■ THE TASK: What lines in the data below mention the string "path"? Copy them out.

■ SUPPLIED ENTRIES:
↓
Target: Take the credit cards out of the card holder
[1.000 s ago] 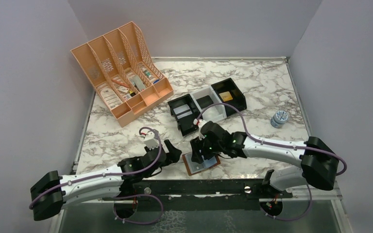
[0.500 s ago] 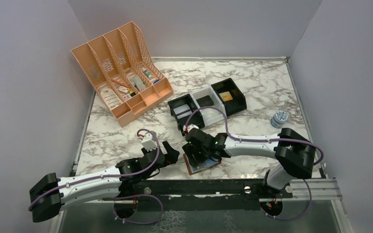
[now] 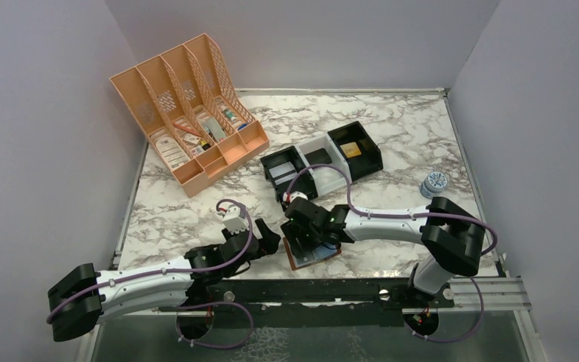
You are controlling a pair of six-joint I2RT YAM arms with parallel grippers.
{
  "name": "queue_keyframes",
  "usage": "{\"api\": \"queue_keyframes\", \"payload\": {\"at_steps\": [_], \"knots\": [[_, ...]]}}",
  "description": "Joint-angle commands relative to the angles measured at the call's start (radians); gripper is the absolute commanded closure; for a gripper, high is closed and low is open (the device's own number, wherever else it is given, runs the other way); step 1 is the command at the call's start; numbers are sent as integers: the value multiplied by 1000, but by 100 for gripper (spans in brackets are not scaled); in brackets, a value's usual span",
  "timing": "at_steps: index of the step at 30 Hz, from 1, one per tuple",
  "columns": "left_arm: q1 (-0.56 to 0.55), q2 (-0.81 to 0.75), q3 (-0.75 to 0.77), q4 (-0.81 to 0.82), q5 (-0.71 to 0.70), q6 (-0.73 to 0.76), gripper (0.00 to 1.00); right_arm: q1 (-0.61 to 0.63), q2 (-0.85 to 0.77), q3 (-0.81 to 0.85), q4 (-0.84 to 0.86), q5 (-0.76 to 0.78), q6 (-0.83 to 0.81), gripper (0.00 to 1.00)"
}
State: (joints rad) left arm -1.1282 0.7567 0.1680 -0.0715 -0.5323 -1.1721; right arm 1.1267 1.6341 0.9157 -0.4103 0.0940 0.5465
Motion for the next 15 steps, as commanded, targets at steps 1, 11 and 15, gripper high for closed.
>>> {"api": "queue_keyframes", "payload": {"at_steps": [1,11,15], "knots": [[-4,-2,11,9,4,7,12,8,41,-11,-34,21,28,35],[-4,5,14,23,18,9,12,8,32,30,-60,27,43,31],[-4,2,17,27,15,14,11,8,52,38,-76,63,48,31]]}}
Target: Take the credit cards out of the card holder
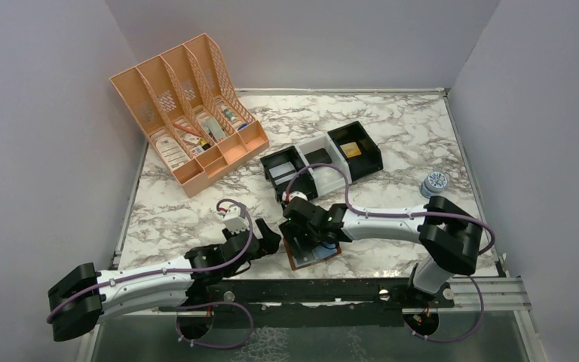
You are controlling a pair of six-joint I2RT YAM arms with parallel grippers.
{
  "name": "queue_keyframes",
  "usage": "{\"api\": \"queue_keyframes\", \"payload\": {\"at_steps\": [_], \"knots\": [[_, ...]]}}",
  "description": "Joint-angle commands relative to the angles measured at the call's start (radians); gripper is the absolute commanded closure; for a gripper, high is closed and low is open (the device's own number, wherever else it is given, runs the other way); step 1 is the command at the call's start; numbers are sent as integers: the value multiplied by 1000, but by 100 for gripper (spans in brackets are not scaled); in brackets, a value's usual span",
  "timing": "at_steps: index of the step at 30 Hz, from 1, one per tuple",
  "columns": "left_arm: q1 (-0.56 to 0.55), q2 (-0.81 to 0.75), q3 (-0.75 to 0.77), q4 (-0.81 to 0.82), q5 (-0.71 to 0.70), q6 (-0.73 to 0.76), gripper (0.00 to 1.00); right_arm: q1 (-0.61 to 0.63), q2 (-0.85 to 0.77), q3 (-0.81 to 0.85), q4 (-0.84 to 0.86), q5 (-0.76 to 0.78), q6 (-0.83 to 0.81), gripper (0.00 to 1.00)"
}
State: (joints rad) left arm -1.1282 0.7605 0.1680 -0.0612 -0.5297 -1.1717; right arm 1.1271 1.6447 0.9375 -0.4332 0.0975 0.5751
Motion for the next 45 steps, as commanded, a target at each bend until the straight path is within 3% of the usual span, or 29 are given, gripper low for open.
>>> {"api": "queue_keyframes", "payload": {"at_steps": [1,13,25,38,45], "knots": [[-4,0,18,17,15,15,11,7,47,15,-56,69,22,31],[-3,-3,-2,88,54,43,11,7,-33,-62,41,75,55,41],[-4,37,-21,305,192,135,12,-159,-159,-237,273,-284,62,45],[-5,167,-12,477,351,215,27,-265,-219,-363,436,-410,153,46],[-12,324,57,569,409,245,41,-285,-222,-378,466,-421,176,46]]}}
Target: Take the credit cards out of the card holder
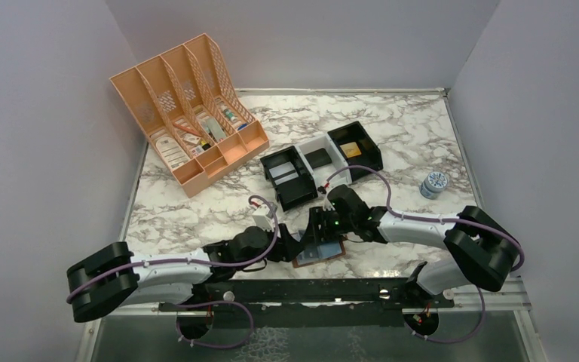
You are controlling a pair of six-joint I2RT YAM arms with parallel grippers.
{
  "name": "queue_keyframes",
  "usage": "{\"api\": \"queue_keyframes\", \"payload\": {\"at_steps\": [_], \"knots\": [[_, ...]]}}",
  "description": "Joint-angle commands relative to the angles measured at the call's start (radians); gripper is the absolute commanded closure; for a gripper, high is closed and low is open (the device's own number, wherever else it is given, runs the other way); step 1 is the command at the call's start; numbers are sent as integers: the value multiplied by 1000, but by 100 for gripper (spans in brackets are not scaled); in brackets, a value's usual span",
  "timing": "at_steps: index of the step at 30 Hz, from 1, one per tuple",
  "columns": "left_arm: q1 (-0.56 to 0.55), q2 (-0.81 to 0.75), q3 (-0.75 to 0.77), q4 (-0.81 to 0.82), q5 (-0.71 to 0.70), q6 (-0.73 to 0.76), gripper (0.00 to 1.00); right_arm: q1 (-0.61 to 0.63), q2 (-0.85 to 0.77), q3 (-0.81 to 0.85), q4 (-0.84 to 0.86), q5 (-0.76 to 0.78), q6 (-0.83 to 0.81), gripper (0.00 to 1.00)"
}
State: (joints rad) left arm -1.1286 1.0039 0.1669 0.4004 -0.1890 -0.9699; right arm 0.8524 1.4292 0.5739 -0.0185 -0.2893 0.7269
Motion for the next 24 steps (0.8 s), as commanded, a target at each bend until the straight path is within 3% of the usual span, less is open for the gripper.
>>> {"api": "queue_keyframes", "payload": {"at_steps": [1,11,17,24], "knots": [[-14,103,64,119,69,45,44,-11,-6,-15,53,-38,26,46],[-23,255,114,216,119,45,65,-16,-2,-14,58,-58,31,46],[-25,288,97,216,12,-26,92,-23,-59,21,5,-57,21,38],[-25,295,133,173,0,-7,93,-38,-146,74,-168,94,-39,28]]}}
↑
■ RESULT OF THE EXERCISE:
Motion for the next 45 steps, as commanded, a target at each bend until the straight path is within 3% of the usual span, or 29 are given, gripper low for open.
Motion for the next 24 steps (0.8 s), as commanded, a target at each bend until the straight path is within 3% of the usual span, less is open for the gripper.

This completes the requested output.